» **Exercise**:
Write out all the entries word for word and omit any pictures.

» **Records for the task**:
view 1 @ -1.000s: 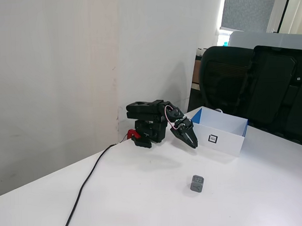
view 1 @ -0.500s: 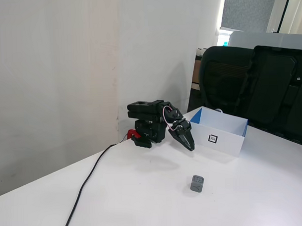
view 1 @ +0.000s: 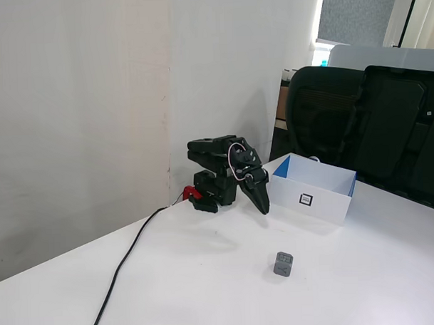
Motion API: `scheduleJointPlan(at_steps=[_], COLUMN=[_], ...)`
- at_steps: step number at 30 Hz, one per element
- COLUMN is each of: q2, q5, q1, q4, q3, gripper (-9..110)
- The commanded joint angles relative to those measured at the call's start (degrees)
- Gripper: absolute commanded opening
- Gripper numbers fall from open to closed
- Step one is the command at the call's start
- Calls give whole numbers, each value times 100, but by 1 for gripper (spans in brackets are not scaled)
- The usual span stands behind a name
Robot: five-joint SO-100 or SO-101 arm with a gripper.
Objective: Grasp the gray block and put it in the box.
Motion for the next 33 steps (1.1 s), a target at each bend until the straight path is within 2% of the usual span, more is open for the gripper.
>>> scheduleJointPlan(at_steps=[1, 9, 15, 19, 29, 33], q2=[-650, -1626, -3902, -5256, -6223, -6565], q5=[281, 281, 272, 281, 1011, 1362], q1=[-369, -694, -914, -976, -1125, -1143], q4=[-123, -149, 316, 853, 1002, 1046], q3=[-712, -1222, -2566, -3507, -4210, -4509], gripper=[0, 0, 0, 8, 13, 19])
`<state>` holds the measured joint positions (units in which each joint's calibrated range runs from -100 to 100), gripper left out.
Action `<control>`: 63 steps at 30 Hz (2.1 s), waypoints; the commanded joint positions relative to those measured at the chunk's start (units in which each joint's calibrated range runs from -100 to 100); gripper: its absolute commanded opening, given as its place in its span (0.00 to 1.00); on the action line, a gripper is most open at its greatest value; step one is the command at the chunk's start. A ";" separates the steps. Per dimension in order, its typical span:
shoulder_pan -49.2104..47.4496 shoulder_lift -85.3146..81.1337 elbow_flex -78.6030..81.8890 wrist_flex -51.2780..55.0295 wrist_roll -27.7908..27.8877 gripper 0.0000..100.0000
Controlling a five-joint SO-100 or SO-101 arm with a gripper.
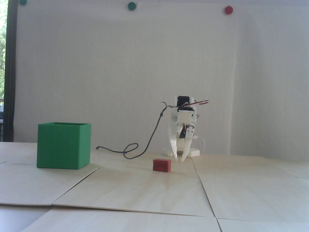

» **Answer below**:
view 1 @ -1.000s: 
view 1 @ -0.500s: 
view 1 @ +0.000s: 
Motion API: `scheduleJointPlan(at_steps=[_], COLUMN=[_], ...)`
- at_steps: step number at 30 Hz, one per element
- COLUMN is each of: q2, q5, q1, q4, q3, gripper (-9..110)
- The commanded joint angles relative to those measured at the call's start (degrees)
- Gripper: absolute commanded opening
- Gripper numbers fall from open to closed
- Step one is the command at the call's start
- Calls give whole numbers, each value times 100, but by 1 for gripper (spans in brackets are not scaled)
- The usual span stands behind a name
Robot: five-joint SO-100 or SO-101 arm with a gripper.
Objective: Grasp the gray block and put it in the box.
Motion for the next 33 steps (1.1 s), a target at each bend until the straight path is within 2% of the usual span, more is open for the gripper.
>>> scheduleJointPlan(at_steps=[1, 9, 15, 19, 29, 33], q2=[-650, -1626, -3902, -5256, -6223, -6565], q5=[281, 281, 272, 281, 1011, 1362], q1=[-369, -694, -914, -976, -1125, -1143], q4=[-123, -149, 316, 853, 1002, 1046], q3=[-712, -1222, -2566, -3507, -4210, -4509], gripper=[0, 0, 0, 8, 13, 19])
`<state>` holds the measured joint positions (units in which each joint's calibrated range runs from -100 to 100), gripper left out.
Action `<control>`: 63 steps at 30 Hz (2.1 s), waypoints; the commanded joint positions relative to those measured at the chunk's start (units in which each joint's calibrated range runs from -100 to 100); gripper: its absolute commanded opening, given as its place in its span (0.00 to 1.00); on the action line, a gripper is most open at its greatest value; step one is the command at the chunk's start. A ";" separates the steps. Per dimension in order, its typical span:
shoulder_pan -49.2104..47.4496 shoulder_lift -85.3146..81.1337 elbow_flex -78.6030..81.8890 wrist_flex -51.2780..55.0295 wrist_roll -27.7908..27.8877 gripper 0.0000..100.0000
Controlling a five-joint SO-100 or SO-101 arm with a gripper.

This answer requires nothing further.